The London revival of the show opened at the Pleasance Theatre on 23 November 2006. The production saw the show revamped and rearranged by Tim Rice and director Patrick Wilde. Young composer Mathew Pritchard took Stephen Oliver's original score and completely rearranged the work, also adding new material. The story was sharpened, particularly in the second act, to produce a punchier (and funnier) version particularly well suited for an ensemble production.

2006 London Cast
- Blondel – Chris Grierson
- Fiona – Abi Finley
- Richard – Mark Inscoe
- John – Matt Harrop
- The Assassin – Napoleon Ryan
- Leopold – David Paul West
- Monks – James Durrant, Gavin James, Charlie Tighe, Nick Trumble
- The Blondettes – Zoe Harrison, Polli Redston, Rebecca Seale

===Blondel in the United States===
The first production of Blondel in the United States was staged at the University of Texas in El Paso by the Union Dinner Theatre. It opened on 11 April 1985. Blondel was again produced in the United States by Farmingdale High School in Long Island, New York during May 1985. Both productions were attended by Tim Rice. Since the mid-1980s, Blondel has been produced by theaters and amateur groups all around the world but has yet to take its place on the Broadway stage.

==Characters==
- Blondel – A monarchist and unappreciated musician waiting, rather frustratedly, for his big break.
- Fiona – His girlfriend, a serf of the English court and English activist eight centuries ahead of her time.
- King Richard the Lionheart – The King of England.
- Prince John – The power-hungry and ambitious Prince of England and heir to the throne.
- The Assassin – A hired hand willing to kill anyone for the right price.
- The Duke of Austria – Leopold, the ruler of Austria, and captor of King Richard.
- The Monks – A group serving as narrators and commentators.
- The Blondettes – Blondel's backing singers.

==Musical numbers==
Note: Several Numbers are actually combinations of shorter songs that fit cohesively into one larger "super-number" and are sometimes broken down and titled as such.

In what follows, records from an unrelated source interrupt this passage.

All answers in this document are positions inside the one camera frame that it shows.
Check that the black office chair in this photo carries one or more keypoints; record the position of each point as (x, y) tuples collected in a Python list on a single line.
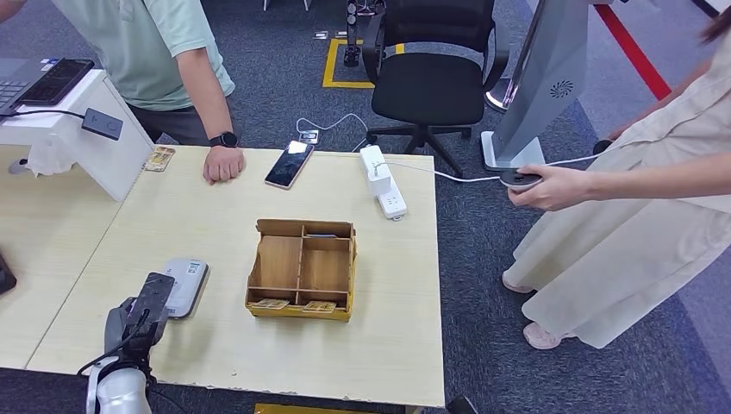
[(428, 85)]

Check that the white power strip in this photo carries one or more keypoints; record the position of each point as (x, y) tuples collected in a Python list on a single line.
[(394, 203)]

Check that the person's left forearm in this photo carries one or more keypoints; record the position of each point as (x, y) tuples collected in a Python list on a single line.
[(208, 103)]

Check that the white grey card reader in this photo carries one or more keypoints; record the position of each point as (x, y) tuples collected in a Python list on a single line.
[(188, 280)]

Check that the chrome round stand base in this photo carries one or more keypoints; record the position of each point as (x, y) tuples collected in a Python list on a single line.
[(498, 94)]

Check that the black robot legs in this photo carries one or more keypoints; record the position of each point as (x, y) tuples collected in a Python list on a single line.
[(352, 54)]

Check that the small grey round disc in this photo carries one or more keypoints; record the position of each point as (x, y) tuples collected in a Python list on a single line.
[(17, 167)]

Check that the black floor object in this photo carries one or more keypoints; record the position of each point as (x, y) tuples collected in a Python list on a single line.
[(459, 407)]

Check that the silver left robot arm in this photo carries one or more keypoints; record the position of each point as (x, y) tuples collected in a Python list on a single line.
[(123, 391)]

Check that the small black box device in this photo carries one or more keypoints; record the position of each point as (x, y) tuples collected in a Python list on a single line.
[(101, 123)]

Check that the wooden organizer box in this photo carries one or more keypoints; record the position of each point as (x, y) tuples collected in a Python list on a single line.
[(280, 263)]

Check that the person's forearm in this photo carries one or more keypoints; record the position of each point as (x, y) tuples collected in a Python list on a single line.
[(657, 180)]

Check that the person's left hand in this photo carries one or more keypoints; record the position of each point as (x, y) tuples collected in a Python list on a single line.
[(223, 166)]

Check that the person's hand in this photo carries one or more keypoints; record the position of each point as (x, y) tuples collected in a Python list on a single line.
[(554, 188)]

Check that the white raised counter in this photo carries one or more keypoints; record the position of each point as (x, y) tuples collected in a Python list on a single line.
[(97, 166)]

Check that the grey kiosk stand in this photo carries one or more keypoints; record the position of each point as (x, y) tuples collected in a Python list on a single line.
[(548, 74)]

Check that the black round device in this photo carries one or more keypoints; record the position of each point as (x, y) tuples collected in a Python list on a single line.
[(519, 180)]

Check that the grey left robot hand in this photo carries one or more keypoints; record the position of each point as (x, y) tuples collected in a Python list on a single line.
[(119, 326)]

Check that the smartphone with pink case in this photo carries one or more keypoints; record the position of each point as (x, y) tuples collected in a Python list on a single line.
[(288, 166)]

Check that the person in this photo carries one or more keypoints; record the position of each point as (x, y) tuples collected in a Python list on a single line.
[(137, 51), (628, 257)]

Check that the white charger block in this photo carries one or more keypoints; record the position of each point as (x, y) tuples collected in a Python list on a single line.
[(378, 180)]

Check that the grey laptop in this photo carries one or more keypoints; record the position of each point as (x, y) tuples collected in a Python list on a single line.
[(14, 85)]

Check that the pink shoe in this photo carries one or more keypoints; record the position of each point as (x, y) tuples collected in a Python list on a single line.
[(539, 337), (514, 284)]

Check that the yellow patterned room key card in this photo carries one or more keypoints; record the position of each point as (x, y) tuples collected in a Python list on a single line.
[(270, 304), (159, 160), (318, 307)]

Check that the white crumpled tissue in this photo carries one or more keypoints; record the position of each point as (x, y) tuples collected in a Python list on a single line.
[(48, 160)]

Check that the black smartwatch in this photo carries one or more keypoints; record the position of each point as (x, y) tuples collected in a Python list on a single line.
[(225, 140)]

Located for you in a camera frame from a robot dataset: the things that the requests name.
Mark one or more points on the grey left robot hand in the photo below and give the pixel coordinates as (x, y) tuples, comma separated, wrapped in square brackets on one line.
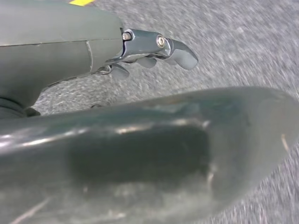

These numbers are indicated and the alternate titles given.

- Act I
- Monks' Introduction – The Monks
- Blondel and Fiona/I'm a Monarchist – Blondel, Fiona, the Blondettes^
  - The Creative Process – Blondel (not in 2006 revival)
  - How Long Can Someone Wait – Fiona
  - I'm a Monarchist – Blondel, the Blondettes
  - Artistes Are Tragic and Sensitive Souls – Blondel, Fiona, the Blondettes
- The Ministry of Feudal Affairs – Fiona, Richard, John, the Monks^
  - The Ministry of Feudal Affairs – The Monks
  - Fiona's Plea to John – Fiona, John
  - Richard's Intervention – Richard (not in 2006 revival)
  - Economic Acrostic – Fiona, Richard, John (not in 2006 revival)
  - Crusade Rally – Fiona, Richard, John
- The Least of My Troubles – Blondel, Fiona
- Lionheart – Richard, the Monks
- No Rhyme for Richard – John
- Trio – Blondel, Fiona, John (not in 2006 revival)
- Assassin's Song – John, the Assassin
- Running Back for More – Fiona, the Monks, the Blondettes

- Act II
- Blondel in Europe – Blondel, Fiona, the Assassin, the Monks, the Blondettes
- Saladin Days/I Can't Wait to be King – Richard, John, the Monks^
  - Saladin Days – Richard, the Monks
  - I Can't Wait to be King – John
- The Inn at Salzburg/Blondel's Search – Blondel, Fiona, Richard, John, the Assassin, the Monks^
  - The Inn at Salzburg – Blondel, Fiona, the Assassin, the Monks
  - Blondel's Search – Blondel, Fiona, Richard, John, the Assassin, the Monks
- The Duke of Austria's Quarters – Fiona, the Assassin, the Duke, the Monks
- The Cell – Blondel, Fiona, Richard, the Assassin, the Duke^
  - Reunion – Blondel, Fiona, Richard
  - Death of a Statesman – Blondel, Fiona, Richard, the Assassin, the Duke
  - Tribute to a Statesman – Blondel, Fiona, Richard
  - A Royal Pardon – Blondel, Fiona, Richard
  - The Wrong Train – The Assassin, the Duke
- Westminster Abbey – Richard, John, the Monks^
  - John's Coronation – John, the Monks
  - Richard's Return – Richard
- I'm a Monarchist (Reprise) – Blondel, the Blondettes
- Running Back for More (Reprise) – Blondel, Fiona

==="The English Stage"===
Although it did not appear on the record album or in the Libretto, the London run of the show later added a final song, "The English Stage," sung by the whole cast at the end of the show.